TASK DETAILS
If a line in the records below contains the word "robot", return that line.

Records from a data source
*** Block opens ***

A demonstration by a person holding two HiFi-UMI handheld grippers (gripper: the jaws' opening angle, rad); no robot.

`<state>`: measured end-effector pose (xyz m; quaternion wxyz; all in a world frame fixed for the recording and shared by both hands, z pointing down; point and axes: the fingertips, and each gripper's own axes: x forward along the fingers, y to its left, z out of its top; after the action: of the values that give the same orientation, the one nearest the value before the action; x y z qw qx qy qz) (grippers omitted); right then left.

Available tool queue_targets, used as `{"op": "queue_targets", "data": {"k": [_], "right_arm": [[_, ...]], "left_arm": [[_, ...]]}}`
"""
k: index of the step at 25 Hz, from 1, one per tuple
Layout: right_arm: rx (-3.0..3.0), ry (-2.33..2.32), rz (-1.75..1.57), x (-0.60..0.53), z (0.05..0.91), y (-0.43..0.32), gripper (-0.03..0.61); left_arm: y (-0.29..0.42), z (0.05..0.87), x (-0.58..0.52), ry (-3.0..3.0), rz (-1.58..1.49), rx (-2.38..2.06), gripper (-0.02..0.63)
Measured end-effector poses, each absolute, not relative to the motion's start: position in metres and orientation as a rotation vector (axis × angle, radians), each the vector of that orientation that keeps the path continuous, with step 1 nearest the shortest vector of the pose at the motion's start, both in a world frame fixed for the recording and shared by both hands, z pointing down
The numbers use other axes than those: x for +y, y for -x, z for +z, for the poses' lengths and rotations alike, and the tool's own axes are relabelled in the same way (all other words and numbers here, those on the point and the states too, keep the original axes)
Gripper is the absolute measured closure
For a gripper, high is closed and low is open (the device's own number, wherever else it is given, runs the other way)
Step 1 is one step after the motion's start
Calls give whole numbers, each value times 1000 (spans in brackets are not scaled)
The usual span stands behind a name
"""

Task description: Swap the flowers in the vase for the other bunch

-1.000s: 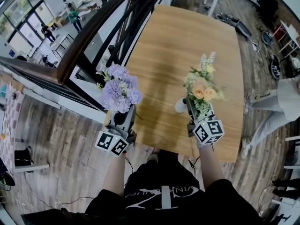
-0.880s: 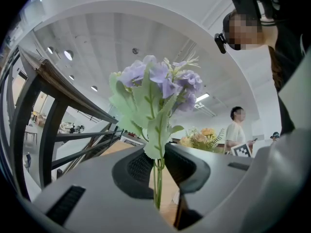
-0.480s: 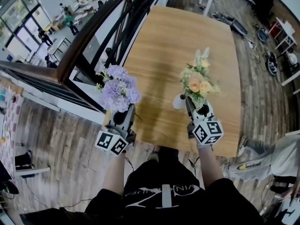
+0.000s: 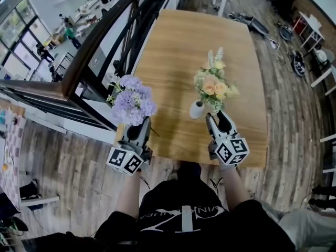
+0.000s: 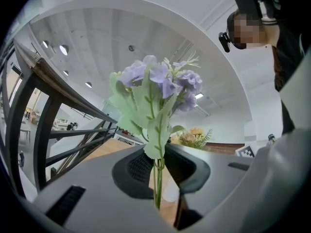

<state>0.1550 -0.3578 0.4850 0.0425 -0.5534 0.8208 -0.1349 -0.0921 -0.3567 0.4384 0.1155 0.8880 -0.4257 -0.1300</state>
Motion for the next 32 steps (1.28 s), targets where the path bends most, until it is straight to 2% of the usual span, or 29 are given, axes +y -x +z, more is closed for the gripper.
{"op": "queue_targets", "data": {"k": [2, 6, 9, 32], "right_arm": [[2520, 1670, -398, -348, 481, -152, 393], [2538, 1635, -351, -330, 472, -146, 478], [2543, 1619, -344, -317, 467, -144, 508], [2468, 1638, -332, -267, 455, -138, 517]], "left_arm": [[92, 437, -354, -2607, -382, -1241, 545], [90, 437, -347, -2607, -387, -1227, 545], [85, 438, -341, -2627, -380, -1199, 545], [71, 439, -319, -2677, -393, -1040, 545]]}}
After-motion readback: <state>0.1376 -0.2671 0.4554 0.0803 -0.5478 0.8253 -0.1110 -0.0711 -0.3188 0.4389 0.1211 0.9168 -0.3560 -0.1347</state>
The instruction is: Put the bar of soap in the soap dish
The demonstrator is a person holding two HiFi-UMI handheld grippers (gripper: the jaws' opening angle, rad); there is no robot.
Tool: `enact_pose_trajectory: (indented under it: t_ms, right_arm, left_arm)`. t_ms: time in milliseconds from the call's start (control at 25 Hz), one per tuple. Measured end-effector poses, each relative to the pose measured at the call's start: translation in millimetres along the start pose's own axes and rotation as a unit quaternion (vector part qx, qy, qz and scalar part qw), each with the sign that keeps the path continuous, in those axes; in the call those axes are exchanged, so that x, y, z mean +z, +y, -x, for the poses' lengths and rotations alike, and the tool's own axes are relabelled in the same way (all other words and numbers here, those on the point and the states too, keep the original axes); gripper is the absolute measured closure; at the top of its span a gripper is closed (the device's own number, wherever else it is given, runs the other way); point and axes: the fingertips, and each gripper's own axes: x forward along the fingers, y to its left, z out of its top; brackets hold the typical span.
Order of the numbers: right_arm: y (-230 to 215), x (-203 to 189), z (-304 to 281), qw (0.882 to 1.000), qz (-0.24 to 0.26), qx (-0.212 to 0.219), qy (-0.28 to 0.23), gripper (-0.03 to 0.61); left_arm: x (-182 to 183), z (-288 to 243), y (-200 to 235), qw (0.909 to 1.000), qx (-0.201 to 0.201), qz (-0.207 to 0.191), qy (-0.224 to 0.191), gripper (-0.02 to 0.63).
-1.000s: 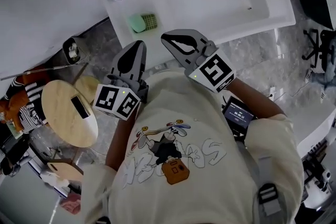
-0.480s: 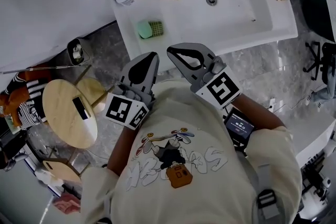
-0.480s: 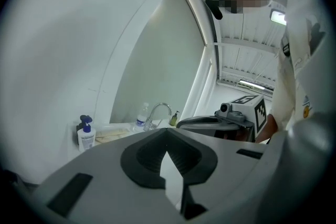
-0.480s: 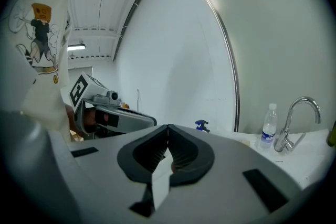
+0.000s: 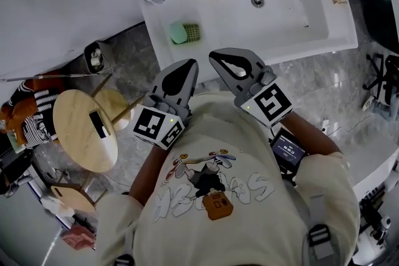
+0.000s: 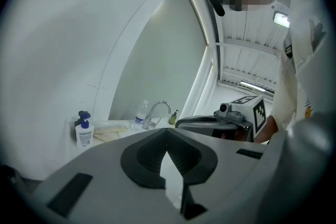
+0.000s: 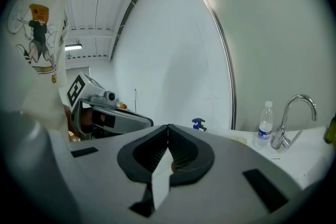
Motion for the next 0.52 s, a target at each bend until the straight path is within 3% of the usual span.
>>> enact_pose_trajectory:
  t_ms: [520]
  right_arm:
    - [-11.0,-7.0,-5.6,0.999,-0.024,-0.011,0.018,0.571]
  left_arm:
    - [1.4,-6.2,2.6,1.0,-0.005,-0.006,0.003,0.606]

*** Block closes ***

SOLUTION FOR THIS TASK
A demonstration by a person holding two HiFi-UMI handheld grippers (gripper: the jaws' opening angle, rad); no robot.
The demonstrator is a person holding two HiFi-UMI handheld grippers (gripper: the jaws' opening angle, rad); there is no robot.

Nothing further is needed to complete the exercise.